#### Records from a data source:
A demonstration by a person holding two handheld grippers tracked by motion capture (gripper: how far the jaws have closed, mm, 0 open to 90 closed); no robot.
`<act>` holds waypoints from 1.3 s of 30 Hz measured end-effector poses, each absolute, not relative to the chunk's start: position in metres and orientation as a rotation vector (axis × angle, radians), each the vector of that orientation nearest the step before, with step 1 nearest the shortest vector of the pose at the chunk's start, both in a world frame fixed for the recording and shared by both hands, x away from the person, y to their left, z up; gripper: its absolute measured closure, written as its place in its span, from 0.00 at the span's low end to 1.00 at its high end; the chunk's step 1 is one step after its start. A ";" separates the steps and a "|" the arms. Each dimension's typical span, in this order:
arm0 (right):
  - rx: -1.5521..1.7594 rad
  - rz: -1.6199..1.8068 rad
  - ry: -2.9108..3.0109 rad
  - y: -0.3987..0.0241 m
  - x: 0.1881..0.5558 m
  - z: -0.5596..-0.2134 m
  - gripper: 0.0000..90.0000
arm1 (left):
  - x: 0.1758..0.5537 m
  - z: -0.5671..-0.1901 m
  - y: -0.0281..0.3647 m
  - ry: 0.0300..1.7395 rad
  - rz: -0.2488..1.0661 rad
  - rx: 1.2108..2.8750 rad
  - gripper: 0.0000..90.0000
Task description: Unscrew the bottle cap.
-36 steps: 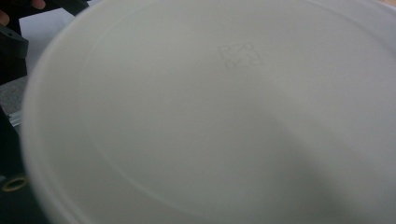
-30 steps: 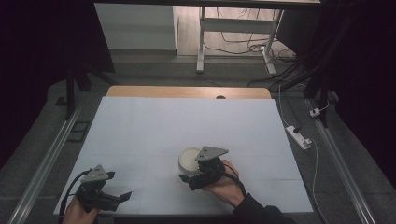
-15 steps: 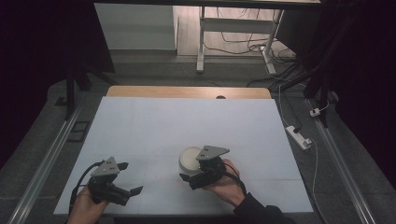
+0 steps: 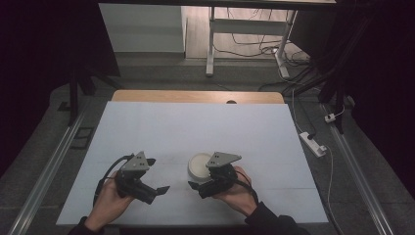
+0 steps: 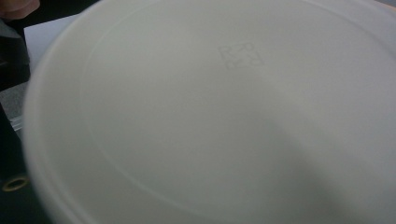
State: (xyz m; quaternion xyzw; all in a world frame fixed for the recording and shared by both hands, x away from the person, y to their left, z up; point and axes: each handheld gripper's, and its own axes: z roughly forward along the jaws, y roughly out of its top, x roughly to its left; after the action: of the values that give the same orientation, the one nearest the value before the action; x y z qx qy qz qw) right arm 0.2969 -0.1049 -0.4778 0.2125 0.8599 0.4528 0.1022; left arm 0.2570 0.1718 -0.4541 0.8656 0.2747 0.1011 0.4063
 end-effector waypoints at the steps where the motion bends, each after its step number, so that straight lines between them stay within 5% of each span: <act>1: 0.625 1.338 2.539 -0.105 0.297 -0.478 0.07 | 0.259 -0.452 0.169 0.679 0.258 2.192 0.00; 13: 0.592 1.354 2.546 -0.106 0.296 -0.475 0.07 | 0.292 -0.442 0.146 0.475 0.179 2.252 0.00; 29: 0.404 1.370 2.642 -0.101 0.293 -0.473 0.07 | 0.320 -0.437 0.110 0.034 -0.084 2.179 0.04; 39: 0.379 1.392 2.665 -0.099 0.292 -0.471 0.07 | 0.319 -0.437 0.104 0.010 -0.058 2.144 0.09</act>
State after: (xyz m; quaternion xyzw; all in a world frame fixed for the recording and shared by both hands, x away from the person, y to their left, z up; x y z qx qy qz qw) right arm 0.2915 -0.0993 -0.4711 0.1249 0.8780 0.4586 0.0557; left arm 0.3190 0.1043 -0.4368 0.8781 0.0043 -0.0238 0.4778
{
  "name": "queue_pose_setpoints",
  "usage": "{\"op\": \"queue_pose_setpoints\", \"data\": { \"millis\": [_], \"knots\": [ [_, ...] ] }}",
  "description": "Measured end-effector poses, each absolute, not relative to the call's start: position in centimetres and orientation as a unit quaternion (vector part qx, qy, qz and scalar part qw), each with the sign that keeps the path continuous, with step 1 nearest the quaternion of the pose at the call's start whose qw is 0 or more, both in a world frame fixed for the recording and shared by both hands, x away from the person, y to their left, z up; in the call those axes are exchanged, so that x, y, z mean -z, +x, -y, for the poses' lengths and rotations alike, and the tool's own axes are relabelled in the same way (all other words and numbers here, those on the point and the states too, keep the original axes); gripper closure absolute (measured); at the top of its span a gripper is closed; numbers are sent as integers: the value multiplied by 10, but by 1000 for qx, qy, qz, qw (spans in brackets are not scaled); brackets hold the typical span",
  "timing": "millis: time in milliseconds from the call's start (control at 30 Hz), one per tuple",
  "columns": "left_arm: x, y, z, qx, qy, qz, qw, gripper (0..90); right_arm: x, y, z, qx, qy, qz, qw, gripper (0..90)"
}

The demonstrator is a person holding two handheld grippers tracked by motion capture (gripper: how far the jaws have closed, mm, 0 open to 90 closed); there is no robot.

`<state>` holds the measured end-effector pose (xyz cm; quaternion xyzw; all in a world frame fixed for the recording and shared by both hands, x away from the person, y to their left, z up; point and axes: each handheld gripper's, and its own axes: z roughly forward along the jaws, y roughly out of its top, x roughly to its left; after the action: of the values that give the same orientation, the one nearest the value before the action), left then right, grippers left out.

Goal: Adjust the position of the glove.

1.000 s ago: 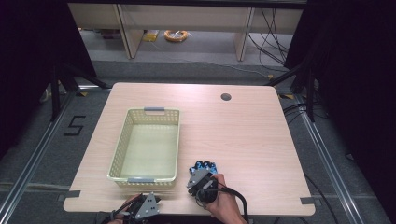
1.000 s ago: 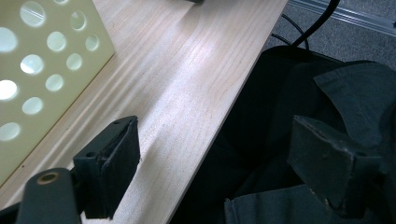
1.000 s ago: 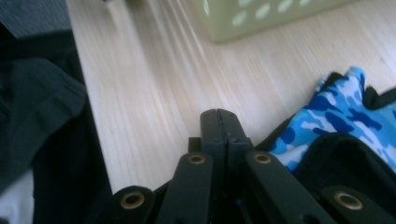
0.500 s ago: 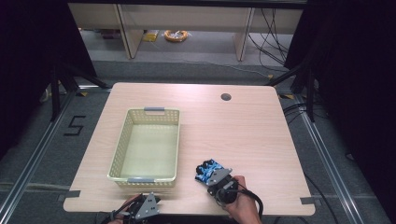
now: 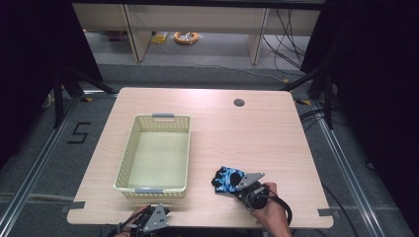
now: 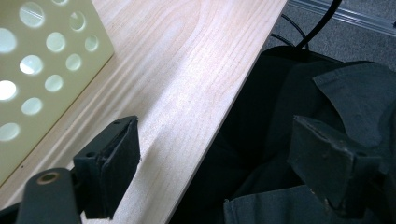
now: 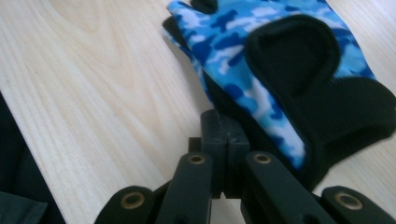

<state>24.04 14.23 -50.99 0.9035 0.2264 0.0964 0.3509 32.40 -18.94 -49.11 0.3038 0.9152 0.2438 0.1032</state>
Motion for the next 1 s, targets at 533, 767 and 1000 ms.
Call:
{"op": "queue_pose_setpoints", "data": {
  "millis": [533, 767, 1000],
  "knots": [
    [511, 241, -141, -95, 904, -227, 350, 166, 483, 325, 229, -276, 336, -895, 100, 883],
    [510, 241, -141, -98, 905, -220, 350, 166, 473, 324, 262, -359, 472, -799, 101, 690],
    [512, 241, -140, -93, 902, -229, 355, 166, 479, 339, 262, -384, 527, -755, 73, 632]
  ]
}}
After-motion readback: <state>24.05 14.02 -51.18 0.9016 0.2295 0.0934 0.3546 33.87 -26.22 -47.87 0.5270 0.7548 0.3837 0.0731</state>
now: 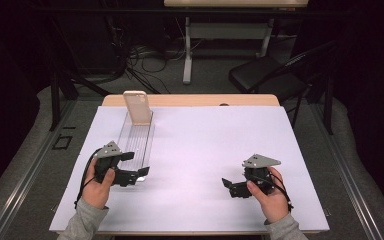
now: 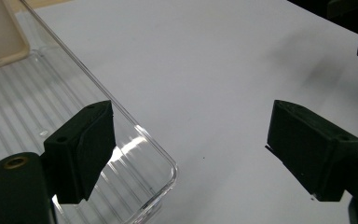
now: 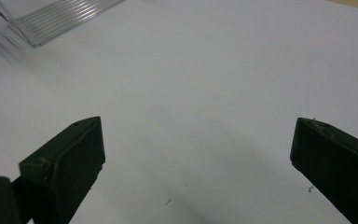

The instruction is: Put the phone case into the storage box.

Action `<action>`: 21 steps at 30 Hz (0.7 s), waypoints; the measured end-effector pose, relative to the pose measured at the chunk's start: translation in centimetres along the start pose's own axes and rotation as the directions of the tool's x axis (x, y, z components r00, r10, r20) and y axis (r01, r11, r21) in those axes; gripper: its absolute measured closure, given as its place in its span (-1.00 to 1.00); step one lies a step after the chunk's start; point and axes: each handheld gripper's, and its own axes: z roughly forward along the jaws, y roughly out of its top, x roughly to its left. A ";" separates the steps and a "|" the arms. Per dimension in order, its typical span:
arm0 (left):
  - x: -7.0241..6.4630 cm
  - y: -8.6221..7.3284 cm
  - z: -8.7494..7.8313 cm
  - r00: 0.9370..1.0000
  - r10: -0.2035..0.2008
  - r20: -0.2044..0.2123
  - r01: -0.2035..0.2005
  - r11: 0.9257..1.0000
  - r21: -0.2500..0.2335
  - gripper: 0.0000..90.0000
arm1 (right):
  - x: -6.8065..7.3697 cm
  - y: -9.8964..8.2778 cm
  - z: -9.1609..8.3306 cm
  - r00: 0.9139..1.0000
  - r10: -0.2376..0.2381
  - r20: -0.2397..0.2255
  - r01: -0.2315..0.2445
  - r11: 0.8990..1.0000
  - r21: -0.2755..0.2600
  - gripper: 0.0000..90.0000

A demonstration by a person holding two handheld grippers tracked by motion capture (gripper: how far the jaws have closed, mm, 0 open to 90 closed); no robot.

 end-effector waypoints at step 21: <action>0.0 -0.5 0.3 1.000 0.004 -0.016 -0.005 1.000 -0.021 -0.66 | 0.8 -0.6 0.9 0.999 -0.034 -0.031 0.034 0.999 0.005 -0.94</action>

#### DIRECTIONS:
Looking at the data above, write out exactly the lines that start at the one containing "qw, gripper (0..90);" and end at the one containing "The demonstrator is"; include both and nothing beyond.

#### EXERCISE SOLUTION:
  "columns": "left_arm: x, y, z, qx, qy, qz, qw, gripper (0..90); right_arm: x, y, z, qx, qy, qz, qw, gripper (0..90)"
}

The demonstrator is a person holding two handheld grippers tracked by motion capture (gripper: how far the jaws have closed, mm, 0 open to 90 closed); there is no robot.

The response is now done.